Activity: Copy, from the listing, every line in which the string "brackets" is present.

Source records:
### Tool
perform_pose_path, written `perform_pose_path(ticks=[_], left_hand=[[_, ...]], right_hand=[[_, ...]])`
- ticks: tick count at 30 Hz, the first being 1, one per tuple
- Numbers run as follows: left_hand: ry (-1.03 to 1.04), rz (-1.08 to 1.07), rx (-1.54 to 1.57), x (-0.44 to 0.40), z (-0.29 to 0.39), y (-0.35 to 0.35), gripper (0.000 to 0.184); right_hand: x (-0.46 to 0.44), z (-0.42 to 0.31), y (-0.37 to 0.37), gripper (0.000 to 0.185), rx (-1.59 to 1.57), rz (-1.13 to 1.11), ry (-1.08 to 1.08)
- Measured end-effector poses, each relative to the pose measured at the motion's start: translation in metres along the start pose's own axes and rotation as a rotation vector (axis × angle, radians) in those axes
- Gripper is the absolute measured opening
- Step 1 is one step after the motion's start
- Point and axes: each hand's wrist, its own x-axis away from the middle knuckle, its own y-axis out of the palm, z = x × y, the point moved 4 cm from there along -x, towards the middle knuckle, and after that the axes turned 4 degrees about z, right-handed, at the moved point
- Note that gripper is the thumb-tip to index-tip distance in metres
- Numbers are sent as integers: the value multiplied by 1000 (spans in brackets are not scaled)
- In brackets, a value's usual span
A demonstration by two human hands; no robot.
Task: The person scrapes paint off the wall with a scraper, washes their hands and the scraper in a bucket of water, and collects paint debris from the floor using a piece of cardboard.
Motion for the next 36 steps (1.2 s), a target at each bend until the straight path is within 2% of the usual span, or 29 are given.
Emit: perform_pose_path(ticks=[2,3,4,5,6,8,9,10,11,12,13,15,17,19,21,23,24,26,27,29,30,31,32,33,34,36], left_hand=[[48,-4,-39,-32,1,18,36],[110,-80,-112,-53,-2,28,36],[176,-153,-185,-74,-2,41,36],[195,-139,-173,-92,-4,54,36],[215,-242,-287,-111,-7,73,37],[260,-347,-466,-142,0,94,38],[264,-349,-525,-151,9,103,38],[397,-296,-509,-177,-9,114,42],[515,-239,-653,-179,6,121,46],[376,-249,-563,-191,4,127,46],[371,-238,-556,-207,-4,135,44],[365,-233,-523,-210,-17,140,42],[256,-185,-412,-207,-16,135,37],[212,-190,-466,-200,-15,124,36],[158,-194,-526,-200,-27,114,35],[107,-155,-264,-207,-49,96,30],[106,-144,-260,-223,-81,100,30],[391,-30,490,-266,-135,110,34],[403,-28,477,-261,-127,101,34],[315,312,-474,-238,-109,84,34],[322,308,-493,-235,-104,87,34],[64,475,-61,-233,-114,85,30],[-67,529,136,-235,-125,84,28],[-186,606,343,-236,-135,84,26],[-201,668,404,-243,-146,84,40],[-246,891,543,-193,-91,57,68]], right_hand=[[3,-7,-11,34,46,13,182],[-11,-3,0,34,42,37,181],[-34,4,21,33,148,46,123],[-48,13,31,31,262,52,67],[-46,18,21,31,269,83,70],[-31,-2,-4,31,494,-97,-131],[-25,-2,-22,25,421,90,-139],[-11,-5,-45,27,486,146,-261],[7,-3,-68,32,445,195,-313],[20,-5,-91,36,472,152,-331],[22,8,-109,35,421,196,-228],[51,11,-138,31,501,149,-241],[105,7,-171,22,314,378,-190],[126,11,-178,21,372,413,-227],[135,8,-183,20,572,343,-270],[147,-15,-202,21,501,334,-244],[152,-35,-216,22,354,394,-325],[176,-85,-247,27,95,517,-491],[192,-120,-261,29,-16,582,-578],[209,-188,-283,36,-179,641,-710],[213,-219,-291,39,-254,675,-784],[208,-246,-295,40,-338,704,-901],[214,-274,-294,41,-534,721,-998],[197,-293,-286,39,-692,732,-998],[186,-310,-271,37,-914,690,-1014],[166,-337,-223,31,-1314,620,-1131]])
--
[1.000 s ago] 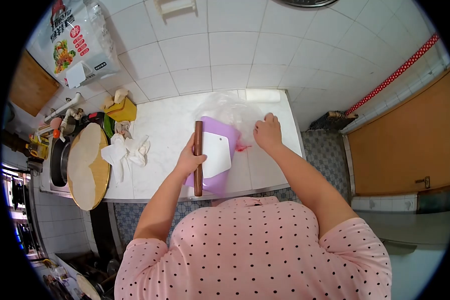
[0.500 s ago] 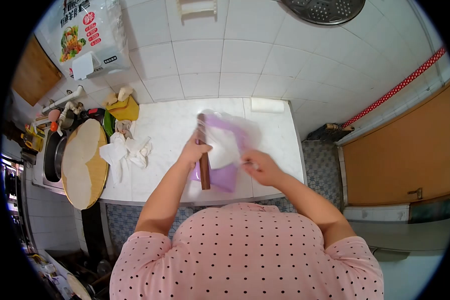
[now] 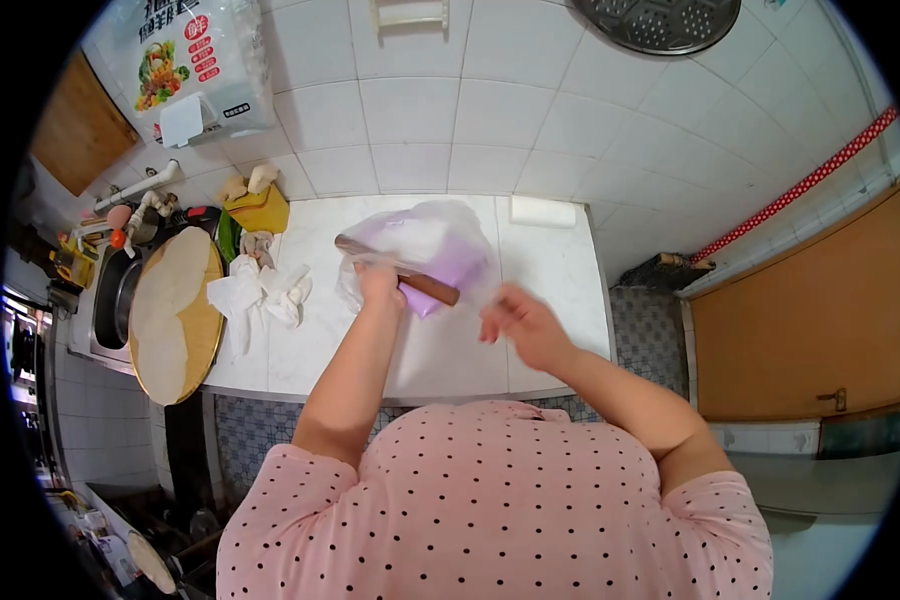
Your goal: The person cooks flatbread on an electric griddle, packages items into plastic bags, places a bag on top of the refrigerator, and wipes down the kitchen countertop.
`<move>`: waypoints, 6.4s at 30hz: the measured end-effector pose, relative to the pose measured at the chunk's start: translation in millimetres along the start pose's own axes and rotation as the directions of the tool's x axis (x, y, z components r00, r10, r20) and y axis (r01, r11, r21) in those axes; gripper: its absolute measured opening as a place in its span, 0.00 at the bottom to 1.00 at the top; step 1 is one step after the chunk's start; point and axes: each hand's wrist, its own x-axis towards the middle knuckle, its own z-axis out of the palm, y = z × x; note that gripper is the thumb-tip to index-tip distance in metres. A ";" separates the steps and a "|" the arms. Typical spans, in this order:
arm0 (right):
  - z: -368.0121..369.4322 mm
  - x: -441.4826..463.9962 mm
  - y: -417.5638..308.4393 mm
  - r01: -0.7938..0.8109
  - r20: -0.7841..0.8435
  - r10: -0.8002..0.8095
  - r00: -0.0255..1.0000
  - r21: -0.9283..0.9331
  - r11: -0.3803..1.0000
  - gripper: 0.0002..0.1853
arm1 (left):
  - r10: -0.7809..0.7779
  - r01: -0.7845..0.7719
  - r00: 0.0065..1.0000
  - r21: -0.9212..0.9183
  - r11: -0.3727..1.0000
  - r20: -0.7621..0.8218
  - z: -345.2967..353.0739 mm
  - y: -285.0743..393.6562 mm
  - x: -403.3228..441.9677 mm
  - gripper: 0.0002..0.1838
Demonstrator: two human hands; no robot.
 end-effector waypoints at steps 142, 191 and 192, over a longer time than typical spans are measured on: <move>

Written answer:
- Numbers are sent as integers: the value multiplied by 1000 (spans in brackets are not scaled)
- In brackets, a value's usual span

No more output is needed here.